03/11/2026 | Press release | Distributed by Public on 03/11/2026 06:58
BRUSSELS - The Business Software Alliance (BSA) today called on the European Commission to go one step further in simplifying the EU's digital rulebook, reinforcing the risk-based approach to AI and delivering deeper alignment across cybersecurity legislation.
In its response to the Digital Fitness Check consultation, BSA welcomed the general objective of the Commission's Simplification Agenda to make rules simpler and therefore easier for companies to navigate and apply.

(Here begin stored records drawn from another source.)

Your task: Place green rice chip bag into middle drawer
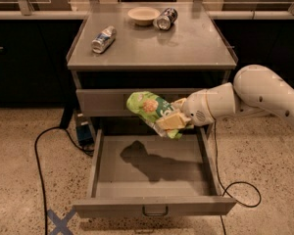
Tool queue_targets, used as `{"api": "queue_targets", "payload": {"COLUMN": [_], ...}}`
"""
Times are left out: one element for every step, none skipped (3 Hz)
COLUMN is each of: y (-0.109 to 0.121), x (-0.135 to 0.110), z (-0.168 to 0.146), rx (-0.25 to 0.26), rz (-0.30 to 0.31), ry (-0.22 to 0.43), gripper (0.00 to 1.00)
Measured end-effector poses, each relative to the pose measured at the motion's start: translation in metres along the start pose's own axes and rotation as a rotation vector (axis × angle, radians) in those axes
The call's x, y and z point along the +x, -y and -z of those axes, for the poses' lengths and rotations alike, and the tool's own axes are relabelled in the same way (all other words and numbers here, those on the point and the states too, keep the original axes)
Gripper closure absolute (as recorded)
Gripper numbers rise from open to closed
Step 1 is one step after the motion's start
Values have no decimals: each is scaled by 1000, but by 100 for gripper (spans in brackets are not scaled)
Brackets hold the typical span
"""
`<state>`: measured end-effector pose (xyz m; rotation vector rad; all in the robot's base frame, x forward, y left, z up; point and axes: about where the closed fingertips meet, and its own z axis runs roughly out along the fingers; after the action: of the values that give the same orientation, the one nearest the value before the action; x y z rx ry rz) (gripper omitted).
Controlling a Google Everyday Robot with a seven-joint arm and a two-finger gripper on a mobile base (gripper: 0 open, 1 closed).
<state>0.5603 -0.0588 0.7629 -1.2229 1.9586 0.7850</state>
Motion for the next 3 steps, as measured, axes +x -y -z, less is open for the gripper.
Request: {"api": "queue_targets", "payload": {"y": [-8, -18, -23], "x": [11, 62, 127], "z": [-7, -21, -38], "rx": [-15, -42, -51], "rz": [13, -7, -96], "ry": [-20, -83, -142], "gripper": [100, 100, 100]}}
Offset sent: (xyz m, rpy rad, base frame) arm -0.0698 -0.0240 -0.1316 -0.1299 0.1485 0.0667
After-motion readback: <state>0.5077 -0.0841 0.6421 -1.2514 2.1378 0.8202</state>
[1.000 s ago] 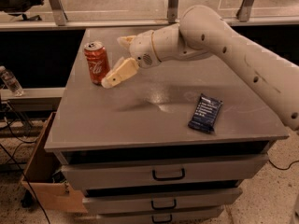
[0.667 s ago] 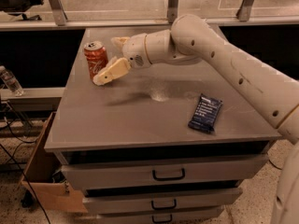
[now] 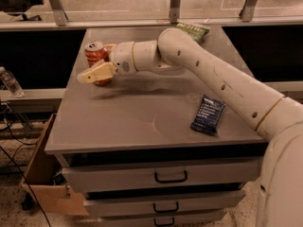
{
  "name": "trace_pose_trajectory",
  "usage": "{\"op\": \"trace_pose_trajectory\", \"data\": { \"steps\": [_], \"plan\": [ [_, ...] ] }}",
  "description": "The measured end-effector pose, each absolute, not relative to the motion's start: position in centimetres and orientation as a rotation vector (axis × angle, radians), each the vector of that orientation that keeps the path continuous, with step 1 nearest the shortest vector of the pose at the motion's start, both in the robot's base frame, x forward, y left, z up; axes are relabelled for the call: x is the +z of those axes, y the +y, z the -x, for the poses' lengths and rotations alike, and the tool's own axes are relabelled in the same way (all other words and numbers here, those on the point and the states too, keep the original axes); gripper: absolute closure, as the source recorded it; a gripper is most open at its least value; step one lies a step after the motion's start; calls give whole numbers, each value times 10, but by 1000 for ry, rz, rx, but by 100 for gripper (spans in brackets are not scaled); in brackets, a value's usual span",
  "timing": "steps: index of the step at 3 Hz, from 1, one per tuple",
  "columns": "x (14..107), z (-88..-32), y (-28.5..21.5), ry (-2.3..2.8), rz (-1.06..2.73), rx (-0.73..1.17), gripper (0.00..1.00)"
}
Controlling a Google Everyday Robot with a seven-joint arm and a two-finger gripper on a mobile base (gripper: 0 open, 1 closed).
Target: Pick coke can
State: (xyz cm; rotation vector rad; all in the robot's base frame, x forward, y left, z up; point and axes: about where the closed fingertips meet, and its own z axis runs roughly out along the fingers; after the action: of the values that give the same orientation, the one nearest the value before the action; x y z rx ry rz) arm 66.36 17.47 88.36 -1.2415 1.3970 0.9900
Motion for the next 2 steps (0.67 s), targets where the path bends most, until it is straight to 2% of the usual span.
{"op": "trace_pose_trajectory", "data": {
  "steps": [2],
  "plan": [
    [902,-659,170,1339,1180,1001,64]
  ]
}}
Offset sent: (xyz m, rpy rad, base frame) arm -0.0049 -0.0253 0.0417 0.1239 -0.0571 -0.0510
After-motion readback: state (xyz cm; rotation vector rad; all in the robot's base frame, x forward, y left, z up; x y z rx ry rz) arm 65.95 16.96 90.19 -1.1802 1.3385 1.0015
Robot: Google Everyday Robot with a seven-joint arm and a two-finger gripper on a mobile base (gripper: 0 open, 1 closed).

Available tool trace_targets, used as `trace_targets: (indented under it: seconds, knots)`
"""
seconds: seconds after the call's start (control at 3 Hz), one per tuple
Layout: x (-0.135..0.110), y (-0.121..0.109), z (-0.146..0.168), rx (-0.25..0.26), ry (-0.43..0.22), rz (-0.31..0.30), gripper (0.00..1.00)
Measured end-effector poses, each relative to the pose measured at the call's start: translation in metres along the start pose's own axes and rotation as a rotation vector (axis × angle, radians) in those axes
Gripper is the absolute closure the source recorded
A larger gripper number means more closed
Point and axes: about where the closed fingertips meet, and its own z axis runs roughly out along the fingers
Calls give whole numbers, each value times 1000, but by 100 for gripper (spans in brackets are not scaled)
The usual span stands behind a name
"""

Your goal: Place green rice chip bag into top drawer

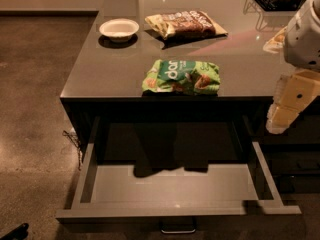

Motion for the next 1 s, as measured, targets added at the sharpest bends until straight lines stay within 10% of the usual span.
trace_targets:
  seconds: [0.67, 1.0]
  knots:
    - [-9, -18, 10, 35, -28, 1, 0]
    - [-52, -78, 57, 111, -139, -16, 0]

However, meaningful simplification, BSA stressed, requires more than structural adjustments.
On artificial intelligence, BSA emphasized that the AI Act's risk-based foundation must remain intact. High-risk regulatory requirements should stay focused on genuinely high-risk uses of AI and avoid unintentionally capturing lower-risk systems. Where meaningful human oversight is built in - with a person reviewing outputs and retaining the final decision - the AI system functions as a support tool, thereby mitigating the high-risk setting. That reality should be reflected in high-risk classification requirements.
On cybersecurity, BSA noted that a single reporting entry point is a welcome first step. However, companies operating across frameworks such as the CRA, NIS2, and DORA still face fragmented definitions, inconsistent reporting timelines, and duplicative audit requirements.
"The Commission has taken an important first step on simplification, but it shouldn't stop there," said Hadrien Valembois, Director, Policy - EMEA at BSA. "For companies building AI and cybersecurity solutions, clarity and coherence matter just as much as ambition. The AI Act should stay focused on real risk, especially where meaningful human oversight already limits harm. And on cybersecurity, reporting once should truly mean reporting once, with consistent definitions, reporting timelines across digital laws. Europe should not be afraid to go further; simplification is what will make its digital framework truly work in practice."
BSA's submission underscores that regulatory coherence, proportionality, and alignment across digital legislation are essential to strengthening Europe's competitiveness, resilience, and innovation ecosystem.